A colorful ecosystem is evolving around the investment crowdfunding industry. Companies are developing products and services to alleviate nearly every conceivable pain point of the system’s stakeholders, including businesses (supply), platforms (infrastructure) and investors (demand).
In some cases products are being designed from the bottom-up to solve new and unique challenges crowdinvesting markets present. Take Asurvest, for example: it’s structuring an insurance product to cover crowdfunded securities. Insurance products have long existed in other industries but Asurevest is the first, to my knowledge, to go after early-stage private securities. Another great example is CrowdCheck, a company building out a holistic portfolio of products & services laser-focused on preventing fraud in securities crowdfunding markets.
In other cases—as often happens in new industries—companies are re-segmenting their products/services to the crowdinvesting market. The degree to which ranges. From as light as a new landing page with dedicated copy—say an accounting firm that launches an account for your crowdfunding raise service—to as heavy as a carving out a dedicated division.

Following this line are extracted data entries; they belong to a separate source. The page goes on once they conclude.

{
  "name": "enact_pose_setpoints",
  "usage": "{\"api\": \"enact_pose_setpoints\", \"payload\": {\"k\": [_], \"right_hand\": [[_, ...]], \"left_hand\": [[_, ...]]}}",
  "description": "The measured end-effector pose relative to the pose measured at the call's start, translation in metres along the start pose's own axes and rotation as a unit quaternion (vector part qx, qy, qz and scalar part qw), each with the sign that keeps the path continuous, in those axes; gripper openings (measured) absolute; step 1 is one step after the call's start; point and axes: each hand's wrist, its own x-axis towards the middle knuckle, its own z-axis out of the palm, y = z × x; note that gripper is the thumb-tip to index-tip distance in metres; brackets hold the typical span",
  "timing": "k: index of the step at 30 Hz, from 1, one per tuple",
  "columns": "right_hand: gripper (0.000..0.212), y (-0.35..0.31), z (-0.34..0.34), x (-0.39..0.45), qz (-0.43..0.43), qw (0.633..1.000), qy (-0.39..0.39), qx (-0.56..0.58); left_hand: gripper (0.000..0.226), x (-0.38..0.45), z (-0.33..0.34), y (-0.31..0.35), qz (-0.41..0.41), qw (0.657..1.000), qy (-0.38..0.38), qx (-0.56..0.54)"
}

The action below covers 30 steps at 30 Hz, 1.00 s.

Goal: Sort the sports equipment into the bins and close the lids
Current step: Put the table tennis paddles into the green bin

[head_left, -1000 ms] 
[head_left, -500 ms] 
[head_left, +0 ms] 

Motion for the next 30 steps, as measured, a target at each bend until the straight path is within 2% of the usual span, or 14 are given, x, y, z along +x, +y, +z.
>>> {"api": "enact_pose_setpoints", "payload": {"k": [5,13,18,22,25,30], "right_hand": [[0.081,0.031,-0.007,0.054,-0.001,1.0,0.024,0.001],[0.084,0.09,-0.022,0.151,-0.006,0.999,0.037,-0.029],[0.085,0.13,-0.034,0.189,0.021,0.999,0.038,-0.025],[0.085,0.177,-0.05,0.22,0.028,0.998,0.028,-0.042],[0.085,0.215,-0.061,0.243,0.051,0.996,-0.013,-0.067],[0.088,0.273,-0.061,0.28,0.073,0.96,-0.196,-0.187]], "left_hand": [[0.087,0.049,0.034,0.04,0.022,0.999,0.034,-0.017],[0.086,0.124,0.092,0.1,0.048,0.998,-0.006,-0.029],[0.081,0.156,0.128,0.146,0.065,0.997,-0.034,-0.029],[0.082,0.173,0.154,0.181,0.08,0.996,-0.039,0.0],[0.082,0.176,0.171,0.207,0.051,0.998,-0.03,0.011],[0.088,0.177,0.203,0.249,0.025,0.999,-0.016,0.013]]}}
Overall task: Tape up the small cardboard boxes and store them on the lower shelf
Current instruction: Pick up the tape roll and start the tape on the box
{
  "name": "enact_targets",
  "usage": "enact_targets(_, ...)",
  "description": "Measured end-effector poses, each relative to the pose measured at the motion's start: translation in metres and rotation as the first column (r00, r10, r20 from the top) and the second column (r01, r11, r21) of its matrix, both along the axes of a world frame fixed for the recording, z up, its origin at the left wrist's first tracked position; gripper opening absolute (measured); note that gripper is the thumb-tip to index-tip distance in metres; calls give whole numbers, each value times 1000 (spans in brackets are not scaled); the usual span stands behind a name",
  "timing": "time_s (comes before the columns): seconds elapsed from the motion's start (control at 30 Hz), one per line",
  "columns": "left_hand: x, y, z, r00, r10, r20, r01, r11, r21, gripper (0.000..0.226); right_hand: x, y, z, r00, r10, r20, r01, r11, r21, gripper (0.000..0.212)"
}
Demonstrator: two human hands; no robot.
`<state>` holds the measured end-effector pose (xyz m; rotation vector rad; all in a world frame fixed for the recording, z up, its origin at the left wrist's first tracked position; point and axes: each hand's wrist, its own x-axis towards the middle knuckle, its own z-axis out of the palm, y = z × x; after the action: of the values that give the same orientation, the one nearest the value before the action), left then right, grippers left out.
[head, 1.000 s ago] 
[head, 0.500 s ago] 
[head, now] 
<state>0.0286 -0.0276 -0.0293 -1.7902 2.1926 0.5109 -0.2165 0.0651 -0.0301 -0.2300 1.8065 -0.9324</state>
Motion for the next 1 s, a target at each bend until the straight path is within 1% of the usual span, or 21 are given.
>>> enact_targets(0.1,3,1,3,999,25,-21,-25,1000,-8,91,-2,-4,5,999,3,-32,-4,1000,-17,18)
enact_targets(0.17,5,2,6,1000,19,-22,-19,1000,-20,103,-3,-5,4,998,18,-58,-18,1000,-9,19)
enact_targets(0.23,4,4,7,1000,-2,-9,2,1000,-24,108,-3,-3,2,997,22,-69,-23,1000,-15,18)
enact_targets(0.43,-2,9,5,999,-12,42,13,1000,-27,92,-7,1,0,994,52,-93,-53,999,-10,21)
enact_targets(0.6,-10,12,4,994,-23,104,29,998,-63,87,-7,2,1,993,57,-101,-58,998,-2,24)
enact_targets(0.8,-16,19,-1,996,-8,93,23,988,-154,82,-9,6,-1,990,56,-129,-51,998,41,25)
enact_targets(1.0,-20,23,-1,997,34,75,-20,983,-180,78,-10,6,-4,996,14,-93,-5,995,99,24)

Mapping the Crowdinvesting Ecosystem
The ecosystem is big, and it’s changing daily. Additionally, for participants preparing for retail crowdfunding, it has an unfortunately large dependence on yet to be implemented regulations. That said, let’s map out of the baseline. Where it is today, and where it may go tomorrow. For brevity—well, at least I can say I tried ;-)—this list is U.S.-focused.
Here’s the personal framework I use. I segment companies into six categories.
- Technology Infrastructure
- Financial & Compliance Infrastructure
- Due Diligence Products & Services
- Campaign Products & Services
- Data & Analytics
- Media & Education
A few things to note before we dive in.
First, I’ve included both existing and prospective market participants. Existing participants are directly serving the investment crowdfunding market today; whereas prospective participants are not, but they have relevant products/products, and may choose to do so in the future. I’ve used judgement here—it’s speculative, to be sure—but I believe including them gives a fuller picture. I’ve tagged these prospective participants with “P”.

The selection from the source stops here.